When working with Google Cloud, sometimes you need resources in different VPC networks to talk to each other securely without using public IPs. That’s where VPC Network Peering comes in.
🔹 What is VPC Network Peering?
- VPC Peering connects two VPC networks so resources in each can communicate over internal (private) IPs.
- It’s like creating a “bridge” between networks while still keeping them separate.
- Supported in cases like:
- Same project
- Different projects (within same organization)
- Even across organizations (partner/customer scenarios)
Where can we use VPC Peering?
- Compute Engine VMs → Communicate privately across VPCs
- Google Kubernetes Engine (GKE) clusters → Share services/resources
- App Engine Flexible → Access backend services in another VPC
- SaaS Providers → Publish services securely to customers via Cloud Marketplace
🔹 Benefits
- Low latency, private connectivity (no public internet hops)
- Works for both IPv4 and IPv6
- Fully managed – no VPN/proxy setup required
🔹 Key Notes
- ❌ Two auto-mode VPCs cannot peer (they overlap at 10.128.0.0/9).
- ✅ Auto-mode VPC can peer with a custom-mode VPC (as long as no overlap).

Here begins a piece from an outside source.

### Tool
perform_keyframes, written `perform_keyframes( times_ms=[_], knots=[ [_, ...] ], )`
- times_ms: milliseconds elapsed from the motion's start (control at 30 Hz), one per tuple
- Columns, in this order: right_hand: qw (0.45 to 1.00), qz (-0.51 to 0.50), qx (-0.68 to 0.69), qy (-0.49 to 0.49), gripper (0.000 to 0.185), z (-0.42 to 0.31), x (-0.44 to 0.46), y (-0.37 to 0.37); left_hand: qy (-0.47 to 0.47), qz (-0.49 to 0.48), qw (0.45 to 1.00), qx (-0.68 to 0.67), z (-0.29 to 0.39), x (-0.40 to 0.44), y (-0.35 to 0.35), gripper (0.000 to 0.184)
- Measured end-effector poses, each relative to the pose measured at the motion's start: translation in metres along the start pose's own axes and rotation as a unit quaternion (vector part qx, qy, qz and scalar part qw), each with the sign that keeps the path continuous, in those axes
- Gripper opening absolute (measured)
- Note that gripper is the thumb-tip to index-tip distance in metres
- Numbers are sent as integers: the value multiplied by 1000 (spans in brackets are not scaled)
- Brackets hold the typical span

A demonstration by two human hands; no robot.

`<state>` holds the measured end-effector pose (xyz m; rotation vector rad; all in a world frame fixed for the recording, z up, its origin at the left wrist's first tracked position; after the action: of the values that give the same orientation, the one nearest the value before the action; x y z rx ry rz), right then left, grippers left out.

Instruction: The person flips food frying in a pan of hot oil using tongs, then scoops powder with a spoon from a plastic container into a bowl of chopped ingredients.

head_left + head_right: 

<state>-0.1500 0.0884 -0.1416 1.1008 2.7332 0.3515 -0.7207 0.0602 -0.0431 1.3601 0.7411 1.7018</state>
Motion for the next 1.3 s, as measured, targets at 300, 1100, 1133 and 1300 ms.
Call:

- CIDR ranges of both VPCs must be unique (no overlaps).
👉 Example:
- VPC A → 10.10.0.0/16
- VPC B → 10.20.0.0/16
- These can peer successfully.
But if both had 10.10.0.0/16, peering would fail.
🔹 Restrictions
Peering is powerful, but there are limitations:
- No subnet IP overlap allowed
- No support for legacy networks
- Compute Engine DNS resolution does not work across peers
- Tags and service accounts for firewall rules don’t propagate across VPCs
- GKE needs IP Aliases or custom routes for full support
- Cloud Load Balancing can’t have frontends in one VPC and backends in another
✅ Summary
- VPC Network Peering = Secure, private, low-latency communication between VPCs.
- Works across projects and even organizations (great for SaaS or shared services).
- Always plan non-overlapping IP ranges before setting up.
- Not all Google Cloud features work seamlessly across peered networks, so check restrictions first.